How to complete this task: Find the lines of data that contain the string "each", then list them.

Exercise data:
◆ ◆ ◆ ◆ ◆

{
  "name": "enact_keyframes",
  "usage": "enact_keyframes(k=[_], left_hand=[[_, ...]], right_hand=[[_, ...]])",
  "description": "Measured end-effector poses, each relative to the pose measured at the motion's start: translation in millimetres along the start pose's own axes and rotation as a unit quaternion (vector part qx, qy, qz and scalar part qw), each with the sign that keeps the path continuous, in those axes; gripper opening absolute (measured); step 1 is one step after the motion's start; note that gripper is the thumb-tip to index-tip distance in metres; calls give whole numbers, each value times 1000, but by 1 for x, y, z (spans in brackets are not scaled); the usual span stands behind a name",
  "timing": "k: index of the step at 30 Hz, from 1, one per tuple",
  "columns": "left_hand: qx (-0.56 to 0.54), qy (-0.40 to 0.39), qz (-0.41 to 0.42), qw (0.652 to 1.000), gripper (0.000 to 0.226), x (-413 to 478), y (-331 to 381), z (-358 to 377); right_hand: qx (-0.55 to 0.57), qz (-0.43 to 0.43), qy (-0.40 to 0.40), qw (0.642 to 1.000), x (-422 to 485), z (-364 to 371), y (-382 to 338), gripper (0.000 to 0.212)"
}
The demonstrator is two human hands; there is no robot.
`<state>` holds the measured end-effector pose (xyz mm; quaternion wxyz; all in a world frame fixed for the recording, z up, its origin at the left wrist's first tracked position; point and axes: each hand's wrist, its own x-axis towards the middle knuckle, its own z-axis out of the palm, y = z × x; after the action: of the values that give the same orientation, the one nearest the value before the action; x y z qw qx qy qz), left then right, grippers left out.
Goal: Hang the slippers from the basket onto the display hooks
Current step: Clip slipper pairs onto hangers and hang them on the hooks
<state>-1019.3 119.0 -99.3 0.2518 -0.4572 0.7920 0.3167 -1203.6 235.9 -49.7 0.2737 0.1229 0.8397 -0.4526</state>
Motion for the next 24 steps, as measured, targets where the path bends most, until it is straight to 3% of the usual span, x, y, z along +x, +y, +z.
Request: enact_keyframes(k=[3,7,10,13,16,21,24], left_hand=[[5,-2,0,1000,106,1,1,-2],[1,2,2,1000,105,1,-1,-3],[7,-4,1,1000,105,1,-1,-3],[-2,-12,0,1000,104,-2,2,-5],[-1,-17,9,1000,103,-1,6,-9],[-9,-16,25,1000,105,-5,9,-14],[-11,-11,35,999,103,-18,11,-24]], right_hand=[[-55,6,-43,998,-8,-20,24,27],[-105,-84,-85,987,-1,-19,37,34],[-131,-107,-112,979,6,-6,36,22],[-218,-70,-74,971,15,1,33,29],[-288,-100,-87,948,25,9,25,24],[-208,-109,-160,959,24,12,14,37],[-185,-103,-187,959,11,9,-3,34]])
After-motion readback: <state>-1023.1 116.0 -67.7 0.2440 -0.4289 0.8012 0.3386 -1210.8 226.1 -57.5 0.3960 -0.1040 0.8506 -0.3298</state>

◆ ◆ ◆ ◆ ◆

Answer to the problem:
  "description": "Measured end-effector poses, each relative to the pose measured at the motion's start: translation in millimetres along the start pose's own axes and rotation as a unit quaternion (vector part qx, qy, qz and scalar part qw), each with the sign that keeps the path continuous, in those axes; gripper opening absolute (measured); step 1 is one step after the motion's start; note that gripper is the thumb-tip to index-tip distance in metres; calls give whole numbers, each value times 1000, but by 1 for x, y, z (spans in brackets are not scaled); the usual span stands behind a name",
`<state>` holds the measured end-effector pose (xyz mm; quaternion wxyz; all in a world frame fixed for the recording, z up, its origin at the left wrist's first tracked position; point and axes: each hand's wrist, its own x-axis towards the middle knuckle, its own z-axis out of the palm, y = z × x; after the action: of the values that give the same orientation, the one nearest the value before the action; x y z qw qx qy qz), left then right, grippers left out.

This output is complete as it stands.